È rimasto undici ore sotto le macerie. Undici ore a ingoiare polvere, frantumi di rovine, e detriti. Chiedeva acqua. Gli faceva male la gamba. Non ce la faceva più. Urlava per quello che poteva, ansimava, annaspava. I vigili del fuoco sono riusciti a estrarlo da quel cumulo di massi alle dieci di lunedì sera. Octav Stroici aveva sessantasei anni. Gli mancava un anno per andare in pensione, avrebbe potuto prendere la disoccupazione ma la moglie ha detto: “Noi queste cose non le facciamo”. E alla soglia dei settant’anni era ancora lì, sopra e sotto una impalcatura, a tentare di salvare la bellezza di un Paese ormai marcio che si sgretola via. Si sfarina come un pacchetto di cracker dentro la borsa, lasciati lì a marcire.

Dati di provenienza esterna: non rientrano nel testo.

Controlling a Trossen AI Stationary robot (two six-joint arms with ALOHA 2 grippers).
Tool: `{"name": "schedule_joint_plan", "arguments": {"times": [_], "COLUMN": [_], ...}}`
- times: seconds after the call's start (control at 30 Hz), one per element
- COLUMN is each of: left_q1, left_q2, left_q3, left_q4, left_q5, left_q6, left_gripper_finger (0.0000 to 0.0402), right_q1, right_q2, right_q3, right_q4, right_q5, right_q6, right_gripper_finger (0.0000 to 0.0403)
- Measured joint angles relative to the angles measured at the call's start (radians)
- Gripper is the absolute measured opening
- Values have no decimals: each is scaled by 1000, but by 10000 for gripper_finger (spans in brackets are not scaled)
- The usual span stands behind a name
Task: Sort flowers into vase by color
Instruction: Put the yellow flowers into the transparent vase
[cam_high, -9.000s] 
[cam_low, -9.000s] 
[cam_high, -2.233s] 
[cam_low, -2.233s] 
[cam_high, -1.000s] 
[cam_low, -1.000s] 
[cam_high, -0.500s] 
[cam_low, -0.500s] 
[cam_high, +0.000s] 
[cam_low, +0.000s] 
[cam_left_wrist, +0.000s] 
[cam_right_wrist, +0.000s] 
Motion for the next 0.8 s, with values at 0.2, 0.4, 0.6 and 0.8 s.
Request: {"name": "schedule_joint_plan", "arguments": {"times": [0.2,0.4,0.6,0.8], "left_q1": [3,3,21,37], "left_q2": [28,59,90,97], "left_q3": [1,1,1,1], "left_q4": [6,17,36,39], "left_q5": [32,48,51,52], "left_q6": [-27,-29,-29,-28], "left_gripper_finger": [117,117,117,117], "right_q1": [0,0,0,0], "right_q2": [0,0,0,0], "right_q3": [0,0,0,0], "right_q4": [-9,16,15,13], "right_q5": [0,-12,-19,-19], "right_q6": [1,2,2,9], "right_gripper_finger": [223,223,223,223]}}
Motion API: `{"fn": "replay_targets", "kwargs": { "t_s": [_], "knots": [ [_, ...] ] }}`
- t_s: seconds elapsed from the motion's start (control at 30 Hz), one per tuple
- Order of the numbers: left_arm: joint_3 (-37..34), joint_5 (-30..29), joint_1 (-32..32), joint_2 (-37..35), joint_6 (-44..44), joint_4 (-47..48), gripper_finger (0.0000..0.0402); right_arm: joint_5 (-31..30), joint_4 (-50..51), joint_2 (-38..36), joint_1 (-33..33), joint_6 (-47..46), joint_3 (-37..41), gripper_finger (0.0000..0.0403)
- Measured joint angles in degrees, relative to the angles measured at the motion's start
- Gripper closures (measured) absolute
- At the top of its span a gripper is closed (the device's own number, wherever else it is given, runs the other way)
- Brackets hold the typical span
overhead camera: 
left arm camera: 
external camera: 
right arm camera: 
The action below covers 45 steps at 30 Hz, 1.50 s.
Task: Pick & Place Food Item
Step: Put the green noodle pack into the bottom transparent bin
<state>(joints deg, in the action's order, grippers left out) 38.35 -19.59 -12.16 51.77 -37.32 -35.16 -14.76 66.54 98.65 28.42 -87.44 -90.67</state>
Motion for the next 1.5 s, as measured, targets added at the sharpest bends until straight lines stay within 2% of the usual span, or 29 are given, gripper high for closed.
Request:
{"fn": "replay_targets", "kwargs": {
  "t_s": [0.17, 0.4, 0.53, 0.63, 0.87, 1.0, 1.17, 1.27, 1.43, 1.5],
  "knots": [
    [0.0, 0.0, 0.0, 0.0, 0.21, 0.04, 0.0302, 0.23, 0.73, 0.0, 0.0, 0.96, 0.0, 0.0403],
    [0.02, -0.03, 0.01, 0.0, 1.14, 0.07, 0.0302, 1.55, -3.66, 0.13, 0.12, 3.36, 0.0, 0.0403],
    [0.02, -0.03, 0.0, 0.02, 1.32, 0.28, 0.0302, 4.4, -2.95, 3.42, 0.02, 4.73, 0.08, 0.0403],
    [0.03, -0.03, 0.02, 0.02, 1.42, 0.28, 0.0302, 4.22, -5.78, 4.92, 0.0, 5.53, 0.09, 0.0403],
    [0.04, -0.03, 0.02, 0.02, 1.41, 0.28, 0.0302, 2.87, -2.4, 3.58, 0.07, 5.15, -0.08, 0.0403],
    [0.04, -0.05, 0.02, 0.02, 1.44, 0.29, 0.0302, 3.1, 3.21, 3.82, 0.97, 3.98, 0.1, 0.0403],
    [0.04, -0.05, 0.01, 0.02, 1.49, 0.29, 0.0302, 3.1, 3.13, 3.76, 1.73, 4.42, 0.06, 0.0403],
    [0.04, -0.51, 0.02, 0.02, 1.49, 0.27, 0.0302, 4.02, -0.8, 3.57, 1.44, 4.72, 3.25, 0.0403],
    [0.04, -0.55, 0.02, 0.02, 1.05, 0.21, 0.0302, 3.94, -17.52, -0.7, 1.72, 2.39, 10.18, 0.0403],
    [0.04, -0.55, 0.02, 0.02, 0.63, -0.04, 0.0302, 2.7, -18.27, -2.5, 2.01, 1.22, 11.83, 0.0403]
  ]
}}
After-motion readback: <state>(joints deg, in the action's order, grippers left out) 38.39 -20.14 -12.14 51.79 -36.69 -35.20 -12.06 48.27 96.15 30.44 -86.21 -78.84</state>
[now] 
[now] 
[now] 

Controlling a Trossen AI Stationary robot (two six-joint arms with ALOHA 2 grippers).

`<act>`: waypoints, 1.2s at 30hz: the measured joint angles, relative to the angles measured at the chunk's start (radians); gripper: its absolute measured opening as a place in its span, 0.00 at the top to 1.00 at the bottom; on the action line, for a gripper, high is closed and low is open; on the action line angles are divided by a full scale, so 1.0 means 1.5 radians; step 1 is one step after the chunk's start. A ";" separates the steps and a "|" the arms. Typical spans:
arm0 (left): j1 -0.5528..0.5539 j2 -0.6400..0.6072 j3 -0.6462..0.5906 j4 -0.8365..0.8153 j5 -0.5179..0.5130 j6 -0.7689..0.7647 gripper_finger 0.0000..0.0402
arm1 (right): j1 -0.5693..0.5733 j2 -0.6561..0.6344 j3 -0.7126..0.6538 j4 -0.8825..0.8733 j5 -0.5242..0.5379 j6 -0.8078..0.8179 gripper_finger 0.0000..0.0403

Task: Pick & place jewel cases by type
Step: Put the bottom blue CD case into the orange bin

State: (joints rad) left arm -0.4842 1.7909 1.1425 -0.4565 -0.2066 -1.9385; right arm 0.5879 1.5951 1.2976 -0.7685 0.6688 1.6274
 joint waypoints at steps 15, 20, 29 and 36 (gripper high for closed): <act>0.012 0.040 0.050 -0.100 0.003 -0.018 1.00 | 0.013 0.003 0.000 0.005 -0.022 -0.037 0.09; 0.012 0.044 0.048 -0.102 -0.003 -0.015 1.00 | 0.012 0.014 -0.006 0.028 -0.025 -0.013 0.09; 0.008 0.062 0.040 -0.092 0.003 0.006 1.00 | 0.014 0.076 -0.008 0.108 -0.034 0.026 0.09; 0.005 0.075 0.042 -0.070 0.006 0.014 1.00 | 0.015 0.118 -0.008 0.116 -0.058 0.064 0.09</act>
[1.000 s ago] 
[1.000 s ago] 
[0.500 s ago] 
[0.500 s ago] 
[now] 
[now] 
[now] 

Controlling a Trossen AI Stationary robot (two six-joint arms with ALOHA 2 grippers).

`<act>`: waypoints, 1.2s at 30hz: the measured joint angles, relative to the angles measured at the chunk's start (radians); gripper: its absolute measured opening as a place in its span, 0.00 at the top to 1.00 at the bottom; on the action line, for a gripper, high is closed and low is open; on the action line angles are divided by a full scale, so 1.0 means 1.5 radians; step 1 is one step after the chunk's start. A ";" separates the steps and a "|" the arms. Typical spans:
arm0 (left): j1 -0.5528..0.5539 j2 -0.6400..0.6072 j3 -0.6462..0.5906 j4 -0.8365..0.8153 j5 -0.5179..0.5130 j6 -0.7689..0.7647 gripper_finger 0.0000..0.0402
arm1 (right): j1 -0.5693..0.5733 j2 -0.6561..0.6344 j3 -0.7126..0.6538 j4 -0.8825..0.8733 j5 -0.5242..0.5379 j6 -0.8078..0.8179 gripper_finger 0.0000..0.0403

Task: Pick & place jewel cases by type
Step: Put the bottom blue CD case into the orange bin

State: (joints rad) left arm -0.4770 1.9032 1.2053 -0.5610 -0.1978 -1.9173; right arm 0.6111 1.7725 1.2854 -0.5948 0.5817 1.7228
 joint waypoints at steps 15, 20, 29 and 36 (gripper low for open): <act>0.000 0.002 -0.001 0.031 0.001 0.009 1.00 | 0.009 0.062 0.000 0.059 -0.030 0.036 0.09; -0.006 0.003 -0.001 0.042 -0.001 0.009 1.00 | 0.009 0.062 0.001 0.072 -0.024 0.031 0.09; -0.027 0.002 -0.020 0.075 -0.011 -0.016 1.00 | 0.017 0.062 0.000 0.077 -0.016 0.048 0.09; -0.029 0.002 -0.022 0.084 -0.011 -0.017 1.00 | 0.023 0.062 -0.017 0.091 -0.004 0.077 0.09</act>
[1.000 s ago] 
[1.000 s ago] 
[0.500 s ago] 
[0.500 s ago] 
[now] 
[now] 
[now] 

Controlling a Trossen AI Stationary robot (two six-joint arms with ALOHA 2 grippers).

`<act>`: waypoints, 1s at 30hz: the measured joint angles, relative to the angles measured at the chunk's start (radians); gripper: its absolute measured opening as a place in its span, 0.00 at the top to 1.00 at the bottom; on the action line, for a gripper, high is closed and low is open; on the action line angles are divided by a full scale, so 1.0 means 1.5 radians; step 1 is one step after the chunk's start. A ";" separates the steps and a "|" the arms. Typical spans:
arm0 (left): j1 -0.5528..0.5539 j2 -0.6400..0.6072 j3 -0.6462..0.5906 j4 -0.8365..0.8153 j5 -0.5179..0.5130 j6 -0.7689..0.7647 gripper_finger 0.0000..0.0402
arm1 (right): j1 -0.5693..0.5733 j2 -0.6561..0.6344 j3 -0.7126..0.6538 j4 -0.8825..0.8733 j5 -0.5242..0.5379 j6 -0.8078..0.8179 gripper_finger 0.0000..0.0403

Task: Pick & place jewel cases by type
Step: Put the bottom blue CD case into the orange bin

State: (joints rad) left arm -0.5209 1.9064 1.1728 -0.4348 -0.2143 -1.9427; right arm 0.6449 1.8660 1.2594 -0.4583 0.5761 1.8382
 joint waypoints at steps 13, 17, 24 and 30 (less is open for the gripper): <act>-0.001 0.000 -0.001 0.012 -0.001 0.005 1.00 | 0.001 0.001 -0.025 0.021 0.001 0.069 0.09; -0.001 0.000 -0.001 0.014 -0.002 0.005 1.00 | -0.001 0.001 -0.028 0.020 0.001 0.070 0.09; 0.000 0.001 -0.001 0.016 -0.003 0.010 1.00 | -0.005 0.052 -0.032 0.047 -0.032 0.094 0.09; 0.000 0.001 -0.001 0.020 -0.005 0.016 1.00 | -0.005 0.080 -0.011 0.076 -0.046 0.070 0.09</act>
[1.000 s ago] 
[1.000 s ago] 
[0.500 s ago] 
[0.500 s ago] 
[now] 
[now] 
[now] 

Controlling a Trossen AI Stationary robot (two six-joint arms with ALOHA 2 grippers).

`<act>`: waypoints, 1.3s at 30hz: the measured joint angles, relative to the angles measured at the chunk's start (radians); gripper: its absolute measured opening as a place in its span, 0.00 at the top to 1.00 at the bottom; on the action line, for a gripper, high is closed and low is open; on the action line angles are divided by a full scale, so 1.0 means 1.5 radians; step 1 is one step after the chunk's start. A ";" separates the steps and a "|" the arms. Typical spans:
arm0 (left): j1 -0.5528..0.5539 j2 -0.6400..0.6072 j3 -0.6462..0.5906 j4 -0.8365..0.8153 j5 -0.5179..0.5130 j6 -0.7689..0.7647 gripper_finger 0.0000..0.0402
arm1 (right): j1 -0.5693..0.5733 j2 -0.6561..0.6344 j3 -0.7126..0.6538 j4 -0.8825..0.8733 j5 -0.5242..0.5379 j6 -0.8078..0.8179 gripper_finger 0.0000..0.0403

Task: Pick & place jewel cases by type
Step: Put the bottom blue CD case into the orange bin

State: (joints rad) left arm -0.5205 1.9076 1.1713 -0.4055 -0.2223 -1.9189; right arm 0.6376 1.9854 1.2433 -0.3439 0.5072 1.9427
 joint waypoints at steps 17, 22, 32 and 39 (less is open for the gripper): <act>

Era lì, sulla Torre dei Conti a Roma, a tentare di sorreggere il peso di un Paese ormai morto, fradicio, grondante di cinismo e intriso di interessi. Stava lavorando ai restauri.
Lo sentivano i soccorritori. La voce a poco a poco sempre più flebile gli usciva da una fessura dove lui imprecava, chiedeva aiuto, rantolava affannosamente. Sommerso da quelle rovine in frantumi di cui vedeva soltanto il buio. Veniva dalla Romania. Ed è venuto a morire in Italia. Octav Stroici è morto di lavoro. È morto sul lavoro. È morto per il lavoro. Nessun funerale di Stato per questo morto nessuno. Nel 2024 oltre mille persone hanno perso la vita sul lavoro. Nel 2025 siamo già a quota 777. Tre al giorno.
I pompieri hanno provato di tutto per estrarlo. Loro. Dio i pompieri. Dio se li ricordo i pompieri. I pompieri sono quelli che arrivano nel cuore della notte e armati di speranza sudore sacrificio e coraggio estraggono dalle macerie, dalle auto in fiamme, dalle auto accartocciate su se stesse e dalle case crollate le persone. Estraggono pezzi di carne tra le lamiere, bimbi feriti, donne e uomini in fin di vita. Quanti ne ho visti di pompieri nei luoghi degli incidenti. Salvano vite in extremis, portano in braccio moribondi. E il più delle volte sono volontari.
Octav Stroici è venuto in Italia a fare quello che gli italiani non vogliono più fare. Sono quelli che costruiscono le case dove abitiamo, che lavano i piatti dove mangiamo nei ristoranti, che puliscono i cessi dove ci fermiamo negli autogrill stanchi esausti delle nostre vite. Sono quelli che raccattano le foglie per le strada, che le puliscono, che fanno i lavori di notte quando le auto sfrecciano nelle autostrade e il fumo del catrame ti sale addosso. Sono quelli che sbaraccano e caricano i magazzini nei supermercati, che guidano i camion per portarci i viveri, che lavorano i campi, che si gettano nelle fosse biologiche per pulirle – era accaduto a luglio scorso nel veneziano. Ricordate vero? Due migranti morti, dentro la fossa della villa. Sono quelli che salgono sopra le impalcature per tenere in piedi un Paese che non sa e non può stare in piedi da solo.
Octav Stroici è morto come in Italia si continua a morire, nell’indifferenza totale di chi dovrebbe prevenire e invece non fa niente. Dietro ogni morte sul lavoro, il copione è sempre lo stesso. Controlli che non ci sono. Norme assenti. Responsabilità che si dileguano, si disperdono. Nessuno, quando accadono queste atrocità, sapeva mai niente. Poi quando accadono questi tragici eventi, basta un post, un tweet, una dichiarazione da infilare nelle mani dei piegati al potere, qualche lacrima da far impietosire e il giorno dopo si torna alla vita normale. Bastano poche ore per dimenticare. Per non sentirsi mai responsabili di niente. Quando Octav è stato estratto ancora vivo dalle macerie, la gente attorno ha applaudito. È partito l’applauso. A mezzanotte e venti Octav è morto.